Election Day was more than two weeks ago, the vote tally took longer than a normal year because a record number of people voted by mail. Yet once the votes were in, former Vice President Joe Biden was projected the winner, but President Donald Trump has not conceded.
The election results will be made official after two final steps in the election process. Each state needs to certify their results and the popular vote gets turned into the electoral vote. Once that’s complete, Wisconsin’s ten electoral votes can be cast.
President-elect Biden is ahead of President Trump by 20,608 votes in Wisconsin. And, the Trump campaign has requested a recount in democratic strongholds Dane and Milwaukee counties.
Adav Noti is senior director and chief of staff at Campaign Legal Center. He explains that according to federal law, states have until Dec. 8 to complete all recounts and settle all disputes to the election. Election officials don’t anticipate a recount taking that long
“As long as they do that by a certain date, which this year is December 8, and as long as they do it pursuant to whatever the laws and procedures were, that were in place on Election Day, that state's determination of who won its presidential election is conclusive. Its final, it can't be second guessed later at the federal level or anywhere else,” Noti explains.

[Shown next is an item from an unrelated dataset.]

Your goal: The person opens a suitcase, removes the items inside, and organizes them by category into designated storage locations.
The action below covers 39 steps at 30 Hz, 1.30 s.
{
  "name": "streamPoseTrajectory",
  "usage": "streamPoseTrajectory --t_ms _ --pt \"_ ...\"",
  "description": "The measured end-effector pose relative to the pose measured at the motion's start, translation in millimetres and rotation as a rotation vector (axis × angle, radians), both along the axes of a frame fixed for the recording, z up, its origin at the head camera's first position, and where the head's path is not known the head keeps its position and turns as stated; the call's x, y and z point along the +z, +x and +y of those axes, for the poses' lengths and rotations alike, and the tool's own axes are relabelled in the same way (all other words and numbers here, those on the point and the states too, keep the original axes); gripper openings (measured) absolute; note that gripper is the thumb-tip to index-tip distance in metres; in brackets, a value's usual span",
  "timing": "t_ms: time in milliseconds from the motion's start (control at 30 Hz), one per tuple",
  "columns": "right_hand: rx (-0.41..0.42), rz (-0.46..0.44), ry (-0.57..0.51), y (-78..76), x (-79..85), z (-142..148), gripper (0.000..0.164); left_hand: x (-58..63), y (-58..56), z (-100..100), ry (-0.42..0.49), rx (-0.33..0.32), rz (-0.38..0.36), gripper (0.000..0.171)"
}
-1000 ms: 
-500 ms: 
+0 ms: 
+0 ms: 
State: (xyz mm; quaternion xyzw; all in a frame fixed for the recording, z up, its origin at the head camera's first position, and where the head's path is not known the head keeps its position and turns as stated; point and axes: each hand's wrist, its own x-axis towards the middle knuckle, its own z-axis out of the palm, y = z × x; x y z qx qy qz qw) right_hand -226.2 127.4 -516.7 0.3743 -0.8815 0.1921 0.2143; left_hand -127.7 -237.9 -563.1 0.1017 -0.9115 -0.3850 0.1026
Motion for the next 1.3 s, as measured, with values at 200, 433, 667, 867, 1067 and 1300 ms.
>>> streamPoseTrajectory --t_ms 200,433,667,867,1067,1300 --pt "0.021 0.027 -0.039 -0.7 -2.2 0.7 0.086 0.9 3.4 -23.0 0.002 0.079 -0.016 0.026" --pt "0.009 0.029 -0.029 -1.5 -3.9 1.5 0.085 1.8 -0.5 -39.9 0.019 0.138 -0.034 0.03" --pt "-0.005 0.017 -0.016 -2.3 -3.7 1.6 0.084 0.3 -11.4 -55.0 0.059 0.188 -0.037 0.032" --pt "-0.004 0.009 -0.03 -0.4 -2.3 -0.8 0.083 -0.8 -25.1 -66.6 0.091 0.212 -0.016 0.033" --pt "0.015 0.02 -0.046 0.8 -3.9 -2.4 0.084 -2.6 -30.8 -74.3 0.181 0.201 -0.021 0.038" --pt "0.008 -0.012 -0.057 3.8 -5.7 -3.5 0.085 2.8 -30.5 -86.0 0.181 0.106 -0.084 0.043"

That date is called the “Safe Harbor” date and, he says, even Florida in the 2000 election did not miss that date. Noti does not expect any state this year to go over the deadline.

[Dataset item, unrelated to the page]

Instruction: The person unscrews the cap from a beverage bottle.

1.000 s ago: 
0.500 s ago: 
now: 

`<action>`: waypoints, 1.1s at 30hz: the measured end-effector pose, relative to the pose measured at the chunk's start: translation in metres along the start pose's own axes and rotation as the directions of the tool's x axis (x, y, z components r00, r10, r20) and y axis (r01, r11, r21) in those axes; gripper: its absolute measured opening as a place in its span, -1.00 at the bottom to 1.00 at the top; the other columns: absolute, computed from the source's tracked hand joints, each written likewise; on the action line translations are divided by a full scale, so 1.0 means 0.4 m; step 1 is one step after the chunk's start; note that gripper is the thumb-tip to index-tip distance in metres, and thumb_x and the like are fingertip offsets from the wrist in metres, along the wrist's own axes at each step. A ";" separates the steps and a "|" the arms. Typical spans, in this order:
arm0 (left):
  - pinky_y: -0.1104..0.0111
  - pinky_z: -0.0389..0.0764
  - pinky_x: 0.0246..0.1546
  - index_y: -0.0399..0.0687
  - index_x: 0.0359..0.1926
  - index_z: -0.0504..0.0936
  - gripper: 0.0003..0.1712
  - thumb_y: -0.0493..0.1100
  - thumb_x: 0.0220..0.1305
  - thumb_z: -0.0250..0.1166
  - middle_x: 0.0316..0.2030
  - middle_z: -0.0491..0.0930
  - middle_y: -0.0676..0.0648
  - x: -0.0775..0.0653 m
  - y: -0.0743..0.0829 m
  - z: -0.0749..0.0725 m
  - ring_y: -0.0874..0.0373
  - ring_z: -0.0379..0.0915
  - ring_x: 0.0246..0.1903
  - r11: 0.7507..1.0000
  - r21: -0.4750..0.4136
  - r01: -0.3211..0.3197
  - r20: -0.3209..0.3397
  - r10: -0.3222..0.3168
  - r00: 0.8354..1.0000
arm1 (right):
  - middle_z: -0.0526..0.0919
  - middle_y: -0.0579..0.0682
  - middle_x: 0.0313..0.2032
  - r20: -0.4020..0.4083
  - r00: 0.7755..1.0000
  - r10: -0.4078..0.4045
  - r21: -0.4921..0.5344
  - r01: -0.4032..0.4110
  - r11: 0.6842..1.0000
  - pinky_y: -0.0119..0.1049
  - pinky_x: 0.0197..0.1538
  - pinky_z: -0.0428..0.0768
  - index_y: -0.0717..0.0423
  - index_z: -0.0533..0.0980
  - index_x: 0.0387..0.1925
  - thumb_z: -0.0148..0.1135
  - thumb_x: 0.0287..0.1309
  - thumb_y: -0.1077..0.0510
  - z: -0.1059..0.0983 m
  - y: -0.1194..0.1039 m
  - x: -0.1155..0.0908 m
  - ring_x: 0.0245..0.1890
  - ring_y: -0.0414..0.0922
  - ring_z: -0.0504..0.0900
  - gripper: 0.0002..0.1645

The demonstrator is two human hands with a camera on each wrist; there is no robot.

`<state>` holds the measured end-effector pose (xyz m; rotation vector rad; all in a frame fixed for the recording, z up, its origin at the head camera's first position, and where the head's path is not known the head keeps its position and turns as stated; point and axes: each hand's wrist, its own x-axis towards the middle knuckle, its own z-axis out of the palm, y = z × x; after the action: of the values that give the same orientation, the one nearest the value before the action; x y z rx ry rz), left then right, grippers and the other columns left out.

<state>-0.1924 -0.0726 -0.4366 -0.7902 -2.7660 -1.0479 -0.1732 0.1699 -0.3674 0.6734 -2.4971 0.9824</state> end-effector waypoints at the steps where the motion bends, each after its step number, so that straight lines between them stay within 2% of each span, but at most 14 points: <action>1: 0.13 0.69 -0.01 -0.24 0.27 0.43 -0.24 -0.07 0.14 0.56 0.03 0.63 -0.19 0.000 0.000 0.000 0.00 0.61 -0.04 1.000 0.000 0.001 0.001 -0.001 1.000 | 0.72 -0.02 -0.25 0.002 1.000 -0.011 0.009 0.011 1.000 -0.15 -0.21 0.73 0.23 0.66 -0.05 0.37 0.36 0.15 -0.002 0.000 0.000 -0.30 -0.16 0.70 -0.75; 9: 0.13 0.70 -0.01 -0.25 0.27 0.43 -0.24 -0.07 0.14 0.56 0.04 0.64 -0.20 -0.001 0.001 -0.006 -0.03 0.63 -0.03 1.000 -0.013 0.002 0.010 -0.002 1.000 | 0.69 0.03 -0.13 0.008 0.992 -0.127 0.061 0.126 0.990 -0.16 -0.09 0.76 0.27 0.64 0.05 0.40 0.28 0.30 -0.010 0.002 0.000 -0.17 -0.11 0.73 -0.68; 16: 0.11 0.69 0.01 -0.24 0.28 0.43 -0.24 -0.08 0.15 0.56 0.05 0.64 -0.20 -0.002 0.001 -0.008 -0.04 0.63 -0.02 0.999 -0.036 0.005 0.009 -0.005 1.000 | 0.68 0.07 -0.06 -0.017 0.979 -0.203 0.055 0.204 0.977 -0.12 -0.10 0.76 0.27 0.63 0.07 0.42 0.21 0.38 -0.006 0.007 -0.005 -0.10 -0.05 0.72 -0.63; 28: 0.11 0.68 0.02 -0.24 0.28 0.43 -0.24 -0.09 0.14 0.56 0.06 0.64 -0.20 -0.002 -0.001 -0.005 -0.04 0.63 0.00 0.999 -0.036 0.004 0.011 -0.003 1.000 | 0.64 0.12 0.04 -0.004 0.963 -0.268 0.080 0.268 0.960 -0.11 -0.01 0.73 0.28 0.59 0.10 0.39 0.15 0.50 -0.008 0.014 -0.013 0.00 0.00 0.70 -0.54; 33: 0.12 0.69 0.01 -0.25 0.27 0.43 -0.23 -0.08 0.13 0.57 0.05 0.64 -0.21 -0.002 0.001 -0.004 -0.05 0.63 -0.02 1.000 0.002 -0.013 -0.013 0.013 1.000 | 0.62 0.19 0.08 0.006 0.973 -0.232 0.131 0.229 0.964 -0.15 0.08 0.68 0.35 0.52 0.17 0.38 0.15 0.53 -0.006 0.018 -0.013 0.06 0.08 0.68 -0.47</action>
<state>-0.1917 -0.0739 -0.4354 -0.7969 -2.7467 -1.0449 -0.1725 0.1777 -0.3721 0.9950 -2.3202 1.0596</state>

The only way a vote certification can be stopped is through a court order, which is why Noti says the Trump campaign has continued to file lawsuits in courts across the country. But he says none have come anywhere close to slowing the vote certification. Even if the campaign could delay any state, Biden is expected to get 306 electoral votes, which means the delays would have to total enough of his votes to bring him under 270 to have any impact. That is something, Noti says, is basically impossible.

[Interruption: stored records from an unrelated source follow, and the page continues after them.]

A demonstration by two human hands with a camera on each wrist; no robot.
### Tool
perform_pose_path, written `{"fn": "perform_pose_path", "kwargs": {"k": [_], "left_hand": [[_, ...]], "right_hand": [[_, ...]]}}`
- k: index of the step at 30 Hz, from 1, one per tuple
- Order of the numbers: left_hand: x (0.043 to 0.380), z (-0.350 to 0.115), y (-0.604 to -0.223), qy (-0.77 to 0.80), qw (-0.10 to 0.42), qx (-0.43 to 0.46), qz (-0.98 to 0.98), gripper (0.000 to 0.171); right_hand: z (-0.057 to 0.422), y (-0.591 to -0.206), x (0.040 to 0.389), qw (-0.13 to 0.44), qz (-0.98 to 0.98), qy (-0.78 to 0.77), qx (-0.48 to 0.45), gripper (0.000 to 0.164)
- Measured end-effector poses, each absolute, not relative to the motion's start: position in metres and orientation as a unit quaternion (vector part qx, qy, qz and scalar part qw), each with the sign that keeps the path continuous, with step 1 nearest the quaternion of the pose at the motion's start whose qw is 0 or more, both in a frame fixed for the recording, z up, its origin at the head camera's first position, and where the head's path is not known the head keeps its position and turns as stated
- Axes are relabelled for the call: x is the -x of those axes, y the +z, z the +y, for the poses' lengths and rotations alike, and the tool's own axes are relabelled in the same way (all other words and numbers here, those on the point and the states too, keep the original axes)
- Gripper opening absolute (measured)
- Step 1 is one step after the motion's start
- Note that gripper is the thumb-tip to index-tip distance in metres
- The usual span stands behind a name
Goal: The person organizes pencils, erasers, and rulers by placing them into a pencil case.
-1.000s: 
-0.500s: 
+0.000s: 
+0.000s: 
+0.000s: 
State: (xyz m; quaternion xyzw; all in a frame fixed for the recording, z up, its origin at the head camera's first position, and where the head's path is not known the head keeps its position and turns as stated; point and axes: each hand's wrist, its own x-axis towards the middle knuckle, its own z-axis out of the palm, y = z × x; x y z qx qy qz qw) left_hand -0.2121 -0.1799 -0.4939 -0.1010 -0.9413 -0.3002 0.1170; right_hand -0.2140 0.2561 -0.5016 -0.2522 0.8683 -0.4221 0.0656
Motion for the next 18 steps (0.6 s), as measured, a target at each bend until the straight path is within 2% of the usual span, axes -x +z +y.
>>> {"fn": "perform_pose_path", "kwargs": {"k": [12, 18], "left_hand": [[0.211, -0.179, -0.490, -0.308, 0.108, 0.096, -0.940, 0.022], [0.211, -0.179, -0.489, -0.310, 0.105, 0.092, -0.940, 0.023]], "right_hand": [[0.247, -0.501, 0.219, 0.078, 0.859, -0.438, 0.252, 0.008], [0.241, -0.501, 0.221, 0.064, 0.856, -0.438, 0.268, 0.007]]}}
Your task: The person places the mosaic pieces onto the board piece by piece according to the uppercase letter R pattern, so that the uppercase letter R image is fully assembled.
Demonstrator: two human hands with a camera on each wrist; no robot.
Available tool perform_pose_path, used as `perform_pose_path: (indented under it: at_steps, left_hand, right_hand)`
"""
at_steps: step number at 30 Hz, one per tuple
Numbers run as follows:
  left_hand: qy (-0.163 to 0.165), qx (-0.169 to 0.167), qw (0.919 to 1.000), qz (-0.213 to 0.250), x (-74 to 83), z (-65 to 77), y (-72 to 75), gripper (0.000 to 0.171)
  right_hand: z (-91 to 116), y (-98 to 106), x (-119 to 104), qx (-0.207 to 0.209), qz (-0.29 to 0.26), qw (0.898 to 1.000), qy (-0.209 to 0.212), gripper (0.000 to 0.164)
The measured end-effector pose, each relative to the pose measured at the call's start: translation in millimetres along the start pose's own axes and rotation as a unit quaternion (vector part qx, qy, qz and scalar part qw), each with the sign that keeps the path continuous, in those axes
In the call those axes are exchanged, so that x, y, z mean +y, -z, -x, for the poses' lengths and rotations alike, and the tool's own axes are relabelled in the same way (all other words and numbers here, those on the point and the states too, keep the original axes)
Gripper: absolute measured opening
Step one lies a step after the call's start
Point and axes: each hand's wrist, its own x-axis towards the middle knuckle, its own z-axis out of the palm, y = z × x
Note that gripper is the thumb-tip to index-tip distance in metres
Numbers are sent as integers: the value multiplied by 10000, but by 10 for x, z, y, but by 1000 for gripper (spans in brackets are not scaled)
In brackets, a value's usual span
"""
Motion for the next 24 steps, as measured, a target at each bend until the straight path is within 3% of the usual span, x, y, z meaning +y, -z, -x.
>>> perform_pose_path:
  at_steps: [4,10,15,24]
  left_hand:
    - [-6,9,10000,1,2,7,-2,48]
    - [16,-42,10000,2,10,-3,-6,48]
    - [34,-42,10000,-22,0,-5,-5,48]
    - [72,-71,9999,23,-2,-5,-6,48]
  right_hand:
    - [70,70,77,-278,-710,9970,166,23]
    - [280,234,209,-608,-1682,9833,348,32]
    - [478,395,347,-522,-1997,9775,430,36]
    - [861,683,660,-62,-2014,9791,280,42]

After certification, each state’s electors will meet within their state to cast their votes on Dec. 14. Those votes will be sent to a joint session of the U.S. Senate and House of Representatives to be officially counted on Jan. 6, 2021. Wisconsin gets 10 electors, based on population. This is the same number of U.S. senators and representatives in the state. Before the election, Democrats appointed 10 Democratic electors and Republicans did the same.
One scenario that had been floated around was that Republican-controlled legislatures, such as Wisconsin's, could decide on its own to bring the panel of 10 Republican electors forward, despite the popular vote.
However, Noti says federal law prohibits that. "So although state legislators get to decide on the front end how a state is going to allocate its electoral votes, and currently, all 50 states do that by popular vote. The winner of the popular vote wins the state's electoral votes, state legislators get to decide how the electors are chosen. But under the Constitution, Congress decides when the electors are chosen," he explains.
Congress has said for a very long time by choosing an Election Day, which this year was Nov. 3, that all states have to make a decision about how they choose their electors and who those electors are going to be.
"After that day has passed, the legislature has no more power to change how the state allocates its electoral votes. They could change it for a future election, a state could decide for 2024, the state legislature could decide, well, we're not going to hold a popular vote and more we're gonna appoint our members of the electoral college by some other method, but they can't retroactively change it for 2020."
If on Jan. 6 when Congress takes up the electoral vote there are disputes, such as if for some highly improbable reason there are two slates of electors, both Democratic and Republican, at the joint session of Congress, they leave the joint session and meet separately and vote on which set of electoral votes from that state are valid.
If the House and Senate agree, that's the slate that gets counted. If they disagree, there are tiebreaking rules.
"If a state has complied with the Safe Harbor rule, meaning a state has certified its the results of its presidential election by Dec. 8 and done it pursuant to the laws as they stood on Election Day, then that slate gets counted and and another one that doesn't comply with those rules does not," Noti explains. "And then the backup provision is that if there's still a dispute about which set of electors from the state is valid, then the results that are certified by the governor of the state get the essentially the tiebreaker."
Even in this extremely unlikely scenario, in Wisconsin as in several other key states like Michigan and Pennsylvania, the governors are Democratic and will nominate Biden's slate.
“There’s really no doubt or uncertainty left about the results of the presidential election,” Noti says.